My DB covers from https://hacker-news.firebaseio.com/v0/item/1.json?print=pret... (10/09/2006 at 6:21pm UTC) to https://hacker-news.firebaseio.com/v0/item/14372035.json?pri... (05/18/2017 at 11:58pm UTC)

The dump posted claims to cover from 1 to 14566367 (06/16/2017 at 3:03am UTC)

B1FF_PSUVM · on June 18, 2017

Ah, OK, forgot there's the item id for comments, ensuring 100% comment coverage.

(I read "the story vote count is inaccurate for certain stories because it is only scraped once and not updated" and thought some comments might be left out too.)

So, 145M at min. 10 sec. per comment, that's at least 40k hours worth, probably one order of magnitude more. Just writing time, reading maybe 3 orders of magnitude more.
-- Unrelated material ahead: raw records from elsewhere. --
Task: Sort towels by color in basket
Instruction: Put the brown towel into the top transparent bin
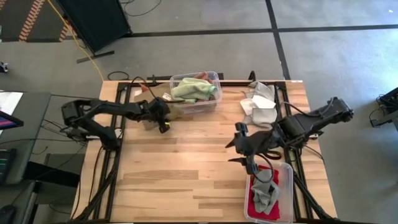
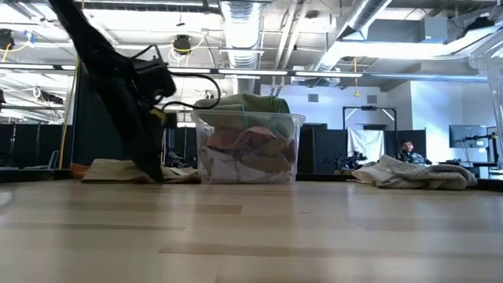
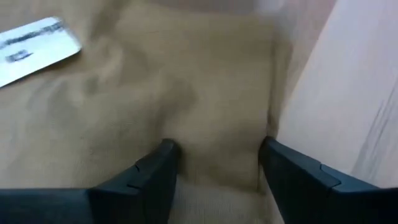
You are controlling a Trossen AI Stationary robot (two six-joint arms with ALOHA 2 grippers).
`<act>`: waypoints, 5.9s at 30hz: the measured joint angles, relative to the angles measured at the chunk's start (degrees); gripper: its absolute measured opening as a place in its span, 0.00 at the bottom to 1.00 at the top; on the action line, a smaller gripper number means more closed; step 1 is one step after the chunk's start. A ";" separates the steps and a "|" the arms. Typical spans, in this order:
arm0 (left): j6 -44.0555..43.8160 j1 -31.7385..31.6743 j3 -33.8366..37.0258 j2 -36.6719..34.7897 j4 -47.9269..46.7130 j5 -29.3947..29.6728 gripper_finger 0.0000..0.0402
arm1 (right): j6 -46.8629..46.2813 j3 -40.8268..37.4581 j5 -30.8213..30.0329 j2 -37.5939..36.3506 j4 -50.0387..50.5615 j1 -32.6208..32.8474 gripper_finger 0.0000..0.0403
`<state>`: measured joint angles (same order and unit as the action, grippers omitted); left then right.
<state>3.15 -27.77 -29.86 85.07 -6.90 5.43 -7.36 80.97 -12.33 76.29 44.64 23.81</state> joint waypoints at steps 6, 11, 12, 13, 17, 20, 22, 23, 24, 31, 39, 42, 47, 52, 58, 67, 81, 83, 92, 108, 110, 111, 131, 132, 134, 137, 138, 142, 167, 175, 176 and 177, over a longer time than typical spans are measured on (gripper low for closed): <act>-0.75 0.36 -0.02 1.81 1.88 -4.16 0.34 | -1.89 0.00 -2.66 0.00 0.33 2.40 0.65; -1.40 2.05 0.34 -0.90 -0.46 -8.61 0.09 | -3.26 0.00 -3.83 0.00 1.29 3.90 0.65; -1.72 2.65 0.37 -1.86 -0.69 -9.47 0.05 | -3.53 0.00 -4.37 0.00 1.58 4.17 0.65; -2.20 3.23 0.37 -3.00 -0.85 -10.35 0.03 | -3.78 0.00 -4.62 0.00 1.71 4.48 0.65; -3.27 6.23 0.77 -9.55 -3.98 -11.51 0.03 | -3.84 0.00 -5.58 0.00 1.70 4.82 0.65; -3.94 8.37 -0.46 -16.21 -6.59 -11.40 0.02 | -3.82 0.00 -5.76 0.00 1.69 5.07 0.65; -4.52 9.96 -1.57 -21.00 -8.59 -11.17 0.02 | -3.80 0.00 -5.80 0.00 1.71 5.07 0.65; -4.72 10.81 -2.05 -23.25 -9.32 -11.16 0.02 | -3.80 0.00 -5.80 0.00 1.69 5.05 0.65; -5.00 11.70 -2.73 -25.60 -9.90 -11.17 0.02 | -3.79 0.00 -5.81 0.00 1.65 5.05 0.65; -5.98 16.13 -6.99 -38.15 -10.59 -11.17 0.02 | -3.76 0.01 -5.82 0.00 1.62 5.05 0.65; -5.79 17.20 -7.98 -40.48 -12.03 -10.13 0.02 | -4.14 0.02 -5.82 0.09 1.18 5.05 0.65; -5.80 17.22 -7.98 -37.81 -13.40 -9.97 0.02 | -4.31 0.07 -5.82 0.69 1.03 5.09 0.65; -5.80 18.38 -7.98 -31.55 -13.06 -9.97 0.05 | -4.87 0.07 -5.82 1.90 1.30 5.14 0.65; -5.81 18.87 -8.00 -25.27 -11.83 -9.93 0.10 | -5.26 0.07 -5.80 2.62 1.43 5.48 0.65; -5.56 18.87 -8.00 -20.84 -8.41 -9.57 0.16 | -6.18 0.07 -5.81 2.78 1.32 5.46 0.65; -4.98 18.87 -8.00 -20.84 -5.80 -9.33 0.34 | -6.31 0.07 -5.80 2.78 1.25 5.46 0.65; 1.50 20.62 -8.04 -19.02 -0.98 -9.26 0.42 | -6.29 0.07 -5.80 2.78 1.02 5.46 0.65; 3.24 21.59 -8.05 -17.83 -0.61 -9.39 0.42 | -6.28 0.07 -5.80 2.78 0.87 5.46 0.65; 6.05 22.45 -8.06 -11.48 6.69 -5.22 0.50 | -6.14 0.07 -5.80 2.78 -0.08 5.46 0.65; 6.83 22.54 -12.61 -10.79 -0.85 -6.64 0.52 | -6.18 0.04 -5.80 2.78 -0.10 5.46 0.65; 6.66 22.56 -12.61 -10.81 -1.31 -6.64 0.52 | -6.18 0.04 -5.80 2.78 -0.10 5.46 0.65; 6.65 22.56 -12.61 -10.79 -1.31 -6.64 0.52 | -6.18 0.04 -5.80 2.78 -0.12 5.46 0.65; 7.55 22.49 -18.05 1.31 3.30 -6.64 0.49 | -6.31 0.00 -5.80 2.78 -1.90 5.46 0.65; 7.56 22.49 -18.63 1.48 3.44 -6.62 0.48 | -6.31 0.00 -5.80 2.78 -1.87 5.46 0.65; 8.03 22.49 -19.31 1.47 3.09 -6.64 0.45 | -6.36 0.00 -5.80 2.78 -1.81 5.46 0.65; 8.67 22.46 -20.67 1.43 0.62 -6.62 0.39 | -6.34 0.00 -5.80 2.78 -1.79 5.84 0.65; 8.69 22.36 -21.14 1.43 -1.42 -6.62 0.36 | -6.31 0.00 -5.80 2.78 -1.80 6.00 0.65; 9.66 22.34 -22.49 1.40 -5.73 -6.62 0.21 | -6.31 -0.10 -5.80 2.78 -1.91 6.25 0.65; 29.35 22.68 -61.58 1.43 -33.24 8.84 0.00 | -9.23 -6.28 -8.09 2.75 -4.01 8.56 0.65; 37.27 18.09 -74.87 1.36 -30.48 9.01 0.00 | -12.72 -10.64 -8.83 2.78 -5.73 9.16 0.65; 38.09 17.26 -75.73 1.36 -29.41 9.01 0.00 | -12.81 -11.27 -8.84 2.78 -6.57 9.15 0.65; 38.95 16.38 -76.32 1.36 -28.16 9.00 0.00 | -12.81 -11.72 -8.86 2.78 -7.26 9.13 0.65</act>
<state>42.09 -11.40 -106.19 86.43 -35.06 14.43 -20.16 69.25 -21.19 79.07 37.37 32.95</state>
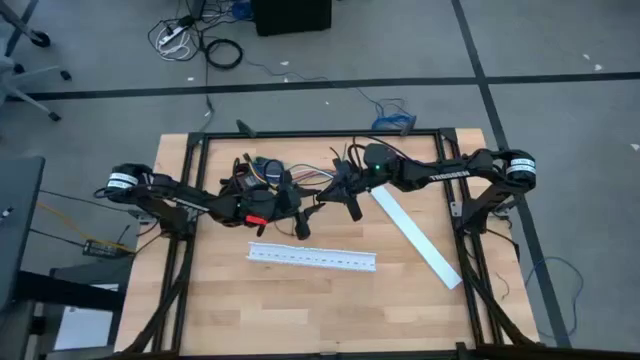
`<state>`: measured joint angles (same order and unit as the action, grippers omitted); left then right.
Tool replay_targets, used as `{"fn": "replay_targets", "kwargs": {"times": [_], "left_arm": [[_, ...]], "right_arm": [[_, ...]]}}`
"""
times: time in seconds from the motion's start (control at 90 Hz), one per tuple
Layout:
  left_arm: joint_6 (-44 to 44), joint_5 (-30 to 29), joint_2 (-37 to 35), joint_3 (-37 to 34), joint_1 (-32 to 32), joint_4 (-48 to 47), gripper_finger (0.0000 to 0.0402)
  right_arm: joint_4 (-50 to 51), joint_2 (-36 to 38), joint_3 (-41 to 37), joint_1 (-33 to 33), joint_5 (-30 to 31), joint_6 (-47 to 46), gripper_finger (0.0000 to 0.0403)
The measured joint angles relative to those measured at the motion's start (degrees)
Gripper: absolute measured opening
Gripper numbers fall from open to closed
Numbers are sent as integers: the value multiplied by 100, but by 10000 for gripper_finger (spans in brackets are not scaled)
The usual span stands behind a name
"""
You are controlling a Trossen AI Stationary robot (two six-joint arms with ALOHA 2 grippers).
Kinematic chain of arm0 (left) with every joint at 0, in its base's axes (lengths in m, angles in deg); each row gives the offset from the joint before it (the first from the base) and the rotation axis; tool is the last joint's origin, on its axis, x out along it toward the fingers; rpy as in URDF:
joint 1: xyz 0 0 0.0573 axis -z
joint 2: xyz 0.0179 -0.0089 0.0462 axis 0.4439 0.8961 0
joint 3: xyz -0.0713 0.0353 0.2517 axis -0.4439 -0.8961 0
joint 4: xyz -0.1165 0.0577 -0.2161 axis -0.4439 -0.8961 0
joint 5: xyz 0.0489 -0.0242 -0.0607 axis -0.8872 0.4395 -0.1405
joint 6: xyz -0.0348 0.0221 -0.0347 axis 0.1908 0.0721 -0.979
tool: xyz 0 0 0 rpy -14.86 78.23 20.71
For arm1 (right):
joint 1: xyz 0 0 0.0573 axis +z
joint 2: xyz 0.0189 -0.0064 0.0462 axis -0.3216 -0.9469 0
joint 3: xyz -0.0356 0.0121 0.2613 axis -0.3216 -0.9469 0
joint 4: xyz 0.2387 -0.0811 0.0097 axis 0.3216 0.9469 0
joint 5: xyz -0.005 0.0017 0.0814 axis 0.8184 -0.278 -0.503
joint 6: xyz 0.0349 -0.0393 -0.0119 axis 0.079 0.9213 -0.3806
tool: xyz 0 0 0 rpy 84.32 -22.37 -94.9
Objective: Ziptie cables
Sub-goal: Wrap the cable wires with the black zip tie
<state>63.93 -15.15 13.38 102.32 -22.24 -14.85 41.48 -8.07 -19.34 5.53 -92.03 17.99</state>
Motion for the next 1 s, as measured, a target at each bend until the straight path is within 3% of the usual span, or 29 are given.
{"fn": "replay_targets", "kwargs": {"times": [0.467, 1.0], "left_arm": [[13, -1, 0, 0, 0, 5, 86], [13, -10, 0, 0, 0, 24, 53]], "right_arm": [[-2, 1, 0, -120, 7, 13, 0], [33, 0, 0, -118, 0, 33, 0]]}}
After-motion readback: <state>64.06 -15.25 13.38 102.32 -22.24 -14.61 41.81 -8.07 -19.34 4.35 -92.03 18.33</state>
Modern pyramids, they're impalpable ...

natch · on June 18, 2017

Kudos to archive.org for hosting torrents. It would be helpful to know the size of the download up front. Nice clean web page design; would love to see that one bit of information added.

ers35 · on June 18, 2017

You can see the size of the download by clicking show all: https://archive.org/download/14566367HackerNewsCommentsAndSt...

natch · on June 18, 2017

Thanks. My point to the web designer stands though, the information should be on the first page. Before seeing your message, I looked and didn't find it; had to determine it by loading up the torrent in a client. Also as sillysaurus3 pointed out the expanded size is useful too.

fit2rule · on June 18, 2017

The answer: 1.6 gigs.

sillysaurus3 · on June 18, 2017

1.6gigs is no doubt the compressed answer. Anyone know the uncompressed size?

ers35 · on June 18, 2017

7.27 GB.